- [Work instruction]: Skip the images. Copy the records exactly as written.

Entries taken from a collection
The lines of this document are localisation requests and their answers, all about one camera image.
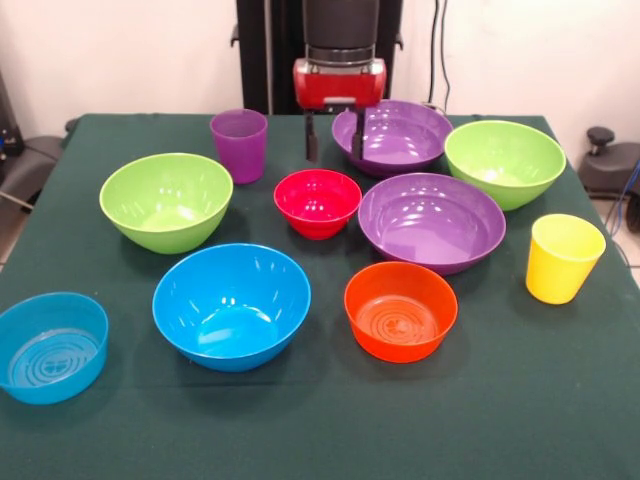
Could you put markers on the dark green tablecloth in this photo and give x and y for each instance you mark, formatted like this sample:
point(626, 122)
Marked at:
point(320, 425)

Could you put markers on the shallow ribbed blue bowl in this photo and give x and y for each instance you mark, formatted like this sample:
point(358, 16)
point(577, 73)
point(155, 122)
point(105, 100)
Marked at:
point(50, 350)

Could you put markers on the deep blue plastic bowl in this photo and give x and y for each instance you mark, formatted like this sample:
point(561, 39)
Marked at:
point(230, 305)

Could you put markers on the green plastic bowl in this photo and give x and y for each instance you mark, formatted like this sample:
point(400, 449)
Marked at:
point(505, 160)
point(165, 200)

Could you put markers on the orange ribbed plastic bowl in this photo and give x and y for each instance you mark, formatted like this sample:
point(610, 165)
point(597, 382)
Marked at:
point(400, 315)

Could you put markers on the black stand foot with knob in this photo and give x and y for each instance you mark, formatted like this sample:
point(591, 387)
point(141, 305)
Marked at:
point(610, 165)

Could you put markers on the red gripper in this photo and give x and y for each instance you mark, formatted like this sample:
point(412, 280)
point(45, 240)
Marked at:
point(340, 82)

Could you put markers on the small pink plastic bowl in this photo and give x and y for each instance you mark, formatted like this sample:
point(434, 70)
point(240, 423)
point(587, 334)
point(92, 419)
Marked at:
point(317, 200)

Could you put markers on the grey stand foot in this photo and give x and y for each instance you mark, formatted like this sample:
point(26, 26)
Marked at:
point(30, 165)

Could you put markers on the black equipment box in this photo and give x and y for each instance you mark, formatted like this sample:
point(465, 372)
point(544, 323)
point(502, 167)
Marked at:
point(7, 120)

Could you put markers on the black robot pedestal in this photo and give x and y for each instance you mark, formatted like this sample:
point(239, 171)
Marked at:
point(265, 50)

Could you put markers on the yellow plastic cup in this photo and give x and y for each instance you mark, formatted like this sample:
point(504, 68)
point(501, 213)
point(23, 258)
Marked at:
point(560, 265)

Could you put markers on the purple plastic cup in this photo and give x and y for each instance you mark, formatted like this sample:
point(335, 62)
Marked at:
point(240, 155)

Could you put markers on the purple plastic bowl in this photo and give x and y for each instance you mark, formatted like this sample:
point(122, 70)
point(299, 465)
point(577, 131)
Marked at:
point(400, 140)
point(430, 225)

- [Output for this task]:
The lines of this document are localisation requests and their answers, all about one camera image.
Could you put markers on the dark green tablecloth in this photo and give x and y for each instance you mark, formatted like this sample:
point(626, 122)
Marked at:
point(320, 425)

Could you put markers on the shallow ribbed blue bowl in this photo and give x and y for each instance you mark, formatted like this sample:
point(358, 16)
point(577, 73)
point(155, 122)
point(105, 100)
Marked at:
point(50, 350)

Could you put markers on the deep blue plastic bowl in this photo and give x and y for each instance you mark, formatted like this sample:
point(561, 39)
Marked at:
point(230, 305)

Could you put markers on the green plastic bowl in this photo and give x and y for each instance you mark, formatted like this sample:
point(400, 449)
Marked at:
point(505, 160)
point(165, 200)

Could you put markers on the orange ribbed plastic bowl in this photo and give x and y for each instance you mark, formatted like this sample:
point(610, 165)
point(597, 382)
Marked at:
point(400, 315)

Could you put markers on the black stand foot with knob in this photo and give x and y for each instance you mark, formatted like this sample:
point(591, 387)
point(141, 305)
Marked at:
point(610, 165)

Could you put markers on the red gripper in this photo and give x and y for each instance you mark, formatted like this sample:
point(412, 280)
point(45, 240)
Marked at:
point(340, 82)

Could you put markers on the small pink plastic bowl in this photo and give x and y for each instance you mark, formatted like this sample:
point(434, 70)
point(240, 423)
point(587, 334)
point(92, 419)
Marked at:
point(317, 200)

Could you put markers on the grey stand foot in this photo and give x and y for each instance you mark, formatted like this sample:
point(26, 26)
Marked at:
point(30, 165)

Could you put markers on the black equipment box in this photo and give x and y for each instance you mark, formatted like this sample:
point(465, 372)
point(544, 323)
point(502, 167)
Marked at:
point(7, 120)

Could you put markers on the black robot pedestal in this photo and give x and y for each instance you mark, formatted like this sample:
point(239, 171)
Marked at:
point(265, 50)

Could you put markers on the yellow plastic cup in this photo and give x and y for each instance you mark, formatted like this sample:
point(504, 68)
point(501, 213)
point(23, 258)
Marked at:
point(560, 265)

Could you put markers on the purple plastic cup in this photo and give x and y for each instance you mark, formatted like this sample:
point(335, 62)
Marked at:
point(240, 155)

Could you put markers on the purple plastic bowl in this photo and give x and y for each instance you mark, formatted like this sample:
point(122, 70)
point(299, 465)
point(577, 131)
Marked at:
point(400, 140)
point(430, 225)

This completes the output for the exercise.